§ WHAT THE TASK ASKS: In the data below, give the number of lines that contain the word "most". Nothing else is needed.

##### LISTED RECORDS #####

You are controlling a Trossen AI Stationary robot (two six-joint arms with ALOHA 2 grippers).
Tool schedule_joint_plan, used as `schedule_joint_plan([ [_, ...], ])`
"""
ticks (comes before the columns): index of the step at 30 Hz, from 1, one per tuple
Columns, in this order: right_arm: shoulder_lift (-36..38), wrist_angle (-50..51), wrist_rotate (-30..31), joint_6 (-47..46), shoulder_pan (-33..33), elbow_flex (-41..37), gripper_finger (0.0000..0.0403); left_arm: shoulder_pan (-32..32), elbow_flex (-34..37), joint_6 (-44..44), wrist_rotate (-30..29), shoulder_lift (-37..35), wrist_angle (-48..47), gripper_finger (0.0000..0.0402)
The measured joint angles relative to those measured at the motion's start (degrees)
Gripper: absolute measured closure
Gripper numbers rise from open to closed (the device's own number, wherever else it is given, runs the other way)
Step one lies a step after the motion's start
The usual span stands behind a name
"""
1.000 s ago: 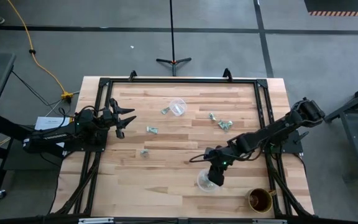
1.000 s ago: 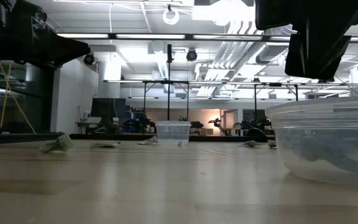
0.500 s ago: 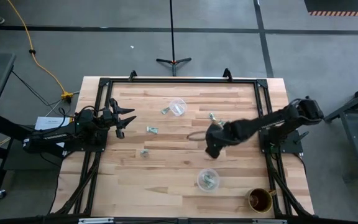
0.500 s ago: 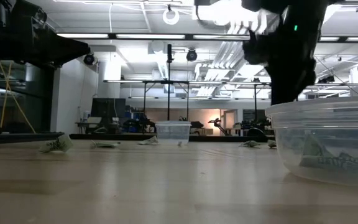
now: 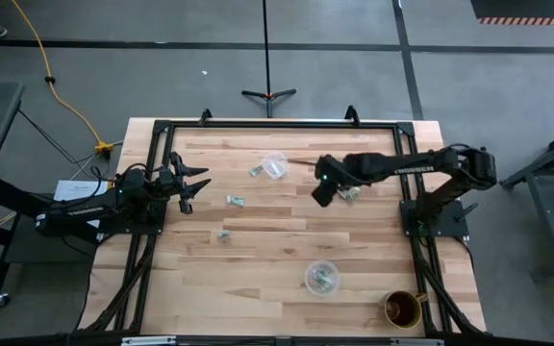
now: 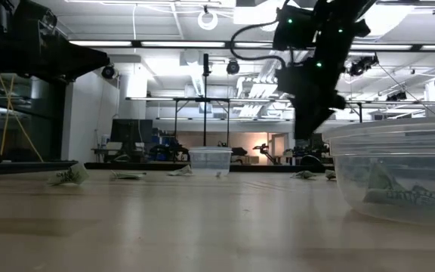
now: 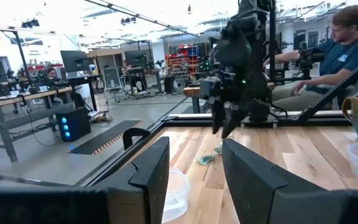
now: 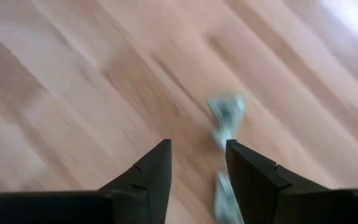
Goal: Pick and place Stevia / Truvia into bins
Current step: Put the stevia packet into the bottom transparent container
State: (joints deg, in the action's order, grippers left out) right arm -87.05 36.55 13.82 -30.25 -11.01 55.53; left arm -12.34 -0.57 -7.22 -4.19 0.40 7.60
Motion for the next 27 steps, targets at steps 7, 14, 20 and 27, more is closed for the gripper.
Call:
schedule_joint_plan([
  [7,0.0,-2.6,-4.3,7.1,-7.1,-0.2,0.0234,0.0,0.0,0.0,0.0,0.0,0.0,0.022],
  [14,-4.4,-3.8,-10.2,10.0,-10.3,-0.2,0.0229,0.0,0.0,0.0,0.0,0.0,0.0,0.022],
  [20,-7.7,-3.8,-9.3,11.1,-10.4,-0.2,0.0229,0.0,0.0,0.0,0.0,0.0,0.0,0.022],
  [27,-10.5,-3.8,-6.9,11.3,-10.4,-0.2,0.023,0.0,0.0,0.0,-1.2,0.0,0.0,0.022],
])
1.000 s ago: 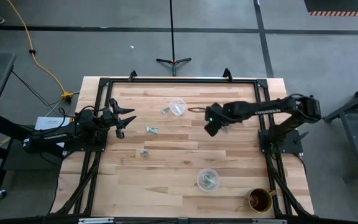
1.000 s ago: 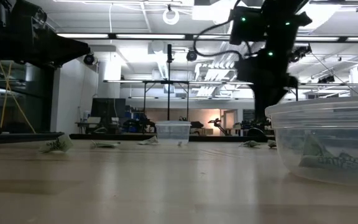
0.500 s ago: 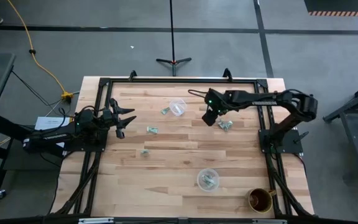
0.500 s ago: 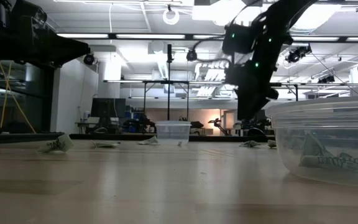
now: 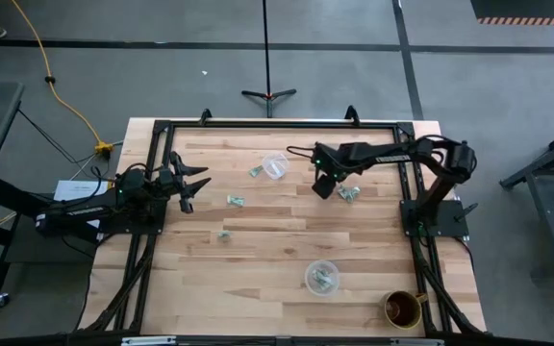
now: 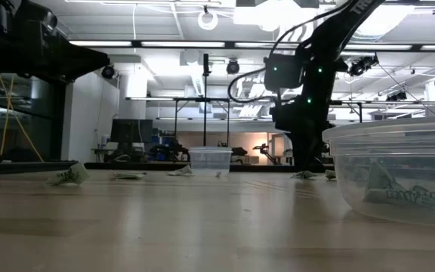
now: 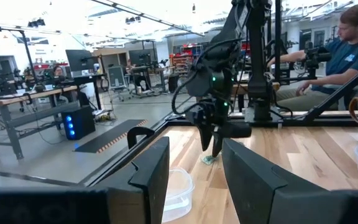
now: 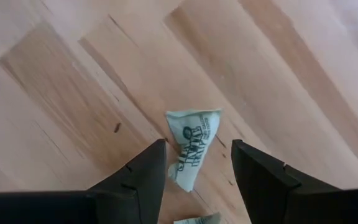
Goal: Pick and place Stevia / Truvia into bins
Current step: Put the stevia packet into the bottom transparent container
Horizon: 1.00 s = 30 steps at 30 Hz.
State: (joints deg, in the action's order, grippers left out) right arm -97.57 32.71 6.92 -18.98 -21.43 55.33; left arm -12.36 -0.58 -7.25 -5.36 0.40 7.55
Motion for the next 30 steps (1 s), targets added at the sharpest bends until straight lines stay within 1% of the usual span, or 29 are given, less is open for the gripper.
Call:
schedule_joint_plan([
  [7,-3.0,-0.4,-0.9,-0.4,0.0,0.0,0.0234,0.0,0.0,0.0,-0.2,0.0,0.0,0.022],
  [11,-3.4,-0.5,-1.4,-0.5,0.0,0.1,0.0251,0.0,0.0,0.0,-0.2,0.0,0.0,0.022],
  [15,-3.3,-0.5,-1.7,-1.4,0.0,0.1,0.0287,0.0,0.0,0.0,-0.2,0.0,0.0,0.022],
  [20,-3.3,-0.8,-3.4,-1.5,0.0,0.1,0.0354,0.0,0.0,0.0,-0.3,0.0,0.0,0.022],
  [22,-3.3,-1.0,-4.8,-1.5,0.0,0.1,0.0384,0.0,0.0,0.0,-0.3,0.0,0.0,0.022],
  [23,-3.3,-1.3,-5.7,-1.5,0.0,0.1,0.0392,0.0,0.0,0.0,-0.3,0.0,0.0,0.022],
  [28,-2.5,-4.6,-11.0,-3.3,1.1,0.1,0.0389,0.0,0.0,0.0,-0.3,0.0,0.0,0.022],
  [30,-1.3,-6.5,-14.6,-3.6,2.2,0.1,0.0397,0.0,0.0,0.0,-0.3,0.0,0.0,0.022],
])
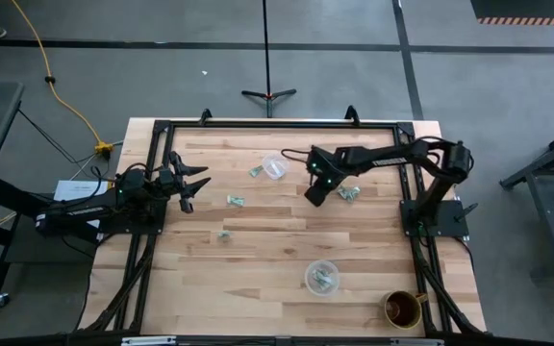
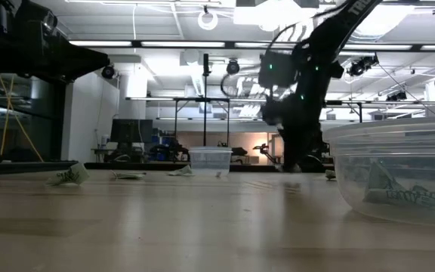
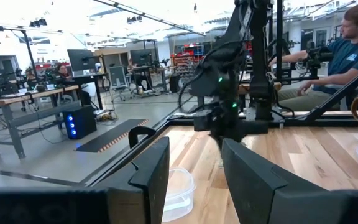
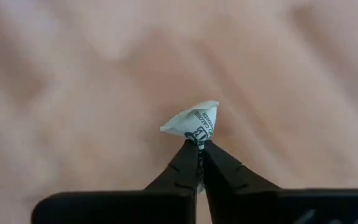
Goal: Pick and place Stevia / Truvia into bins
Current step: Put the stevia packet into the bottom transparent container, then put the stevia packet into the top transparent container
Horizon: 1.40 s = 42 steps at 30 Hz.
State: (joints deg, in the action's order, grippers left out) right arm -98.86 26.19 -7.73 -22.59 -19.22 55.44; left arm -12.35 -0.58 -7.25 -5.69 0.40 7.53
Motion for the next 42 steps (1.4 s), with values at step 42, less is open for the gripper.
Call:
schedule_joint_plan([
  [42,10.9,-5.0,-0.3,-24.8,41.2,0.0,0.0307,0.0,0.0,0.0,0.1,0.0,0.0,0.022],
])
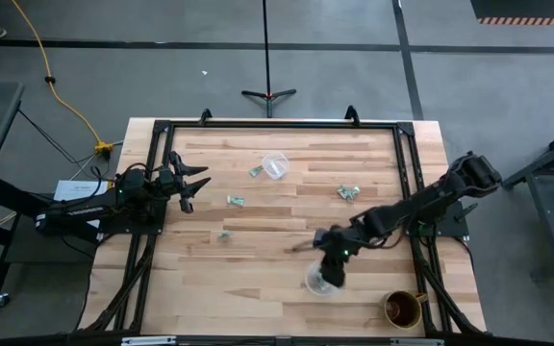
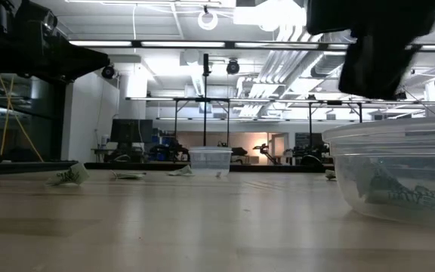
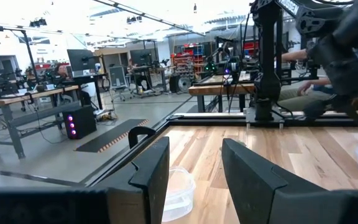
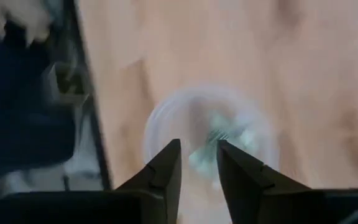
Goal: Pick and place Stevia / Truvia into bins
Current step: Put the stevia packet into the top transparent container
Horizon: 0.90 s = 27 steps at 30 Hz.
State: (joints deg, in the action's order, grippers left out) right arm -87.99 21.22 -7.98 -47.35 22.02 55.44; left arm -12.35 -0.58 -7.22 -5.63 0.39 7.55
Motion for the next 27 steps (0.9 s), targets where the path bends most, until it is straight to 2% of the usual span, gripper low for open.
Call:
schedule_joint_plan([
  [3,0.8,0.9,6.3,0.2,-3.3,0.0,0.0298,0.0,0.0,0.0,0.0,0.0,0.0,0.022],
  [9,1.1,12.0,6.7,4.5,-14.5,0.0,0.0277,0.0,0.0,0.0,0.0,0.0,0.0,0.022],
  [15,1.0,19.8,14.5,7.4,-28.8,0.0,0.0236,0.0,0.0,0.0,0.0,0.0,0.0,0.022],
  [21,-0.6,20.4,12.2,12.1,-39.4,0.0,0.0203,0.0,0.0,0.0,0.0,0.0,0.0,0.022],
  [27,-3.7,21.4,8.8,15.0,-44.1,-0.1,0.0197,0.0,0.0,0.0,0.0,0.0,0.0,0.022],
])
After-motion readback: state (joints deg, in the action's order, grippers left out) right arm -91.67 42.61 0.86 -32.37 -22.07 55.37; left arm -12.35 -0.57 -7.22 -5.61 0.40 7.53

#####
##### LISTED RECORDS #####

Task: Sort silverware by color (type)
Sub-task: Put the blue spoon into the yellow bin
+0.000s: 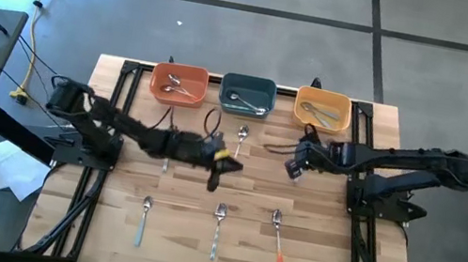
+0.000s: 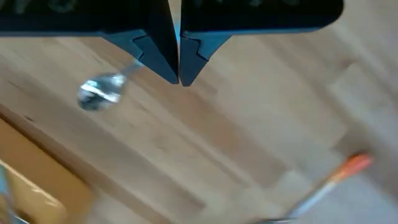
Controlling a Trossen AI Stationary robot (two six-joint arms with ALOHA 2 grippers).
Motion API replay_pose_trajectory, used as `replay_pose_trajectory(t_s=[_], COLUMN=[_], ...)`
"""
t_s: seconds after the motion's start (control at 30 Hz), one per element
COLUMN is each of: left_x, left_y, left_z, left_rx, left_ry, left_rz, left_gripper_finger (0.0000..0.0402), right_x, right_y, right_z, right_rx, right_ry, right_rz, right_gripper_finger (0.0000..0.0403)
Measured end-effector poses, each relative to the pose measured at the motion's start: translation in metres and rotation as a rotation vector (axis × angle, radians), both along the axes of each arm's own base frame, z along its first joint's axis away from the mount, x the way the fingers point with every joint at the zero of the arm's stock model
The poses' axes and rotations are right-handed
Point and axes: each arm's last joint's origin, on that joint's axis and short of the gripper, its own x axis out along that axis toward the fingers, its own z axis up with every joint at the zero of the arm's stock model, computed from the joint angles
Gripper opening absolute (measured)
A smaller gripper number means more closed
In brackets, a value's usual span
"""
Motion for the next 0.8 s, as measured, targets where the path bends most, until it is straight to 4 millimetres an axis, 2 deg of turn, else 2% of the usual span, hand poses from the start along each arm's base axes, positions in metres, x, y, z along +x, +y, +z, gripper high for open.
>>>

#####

§ ANSWER SPACE: 2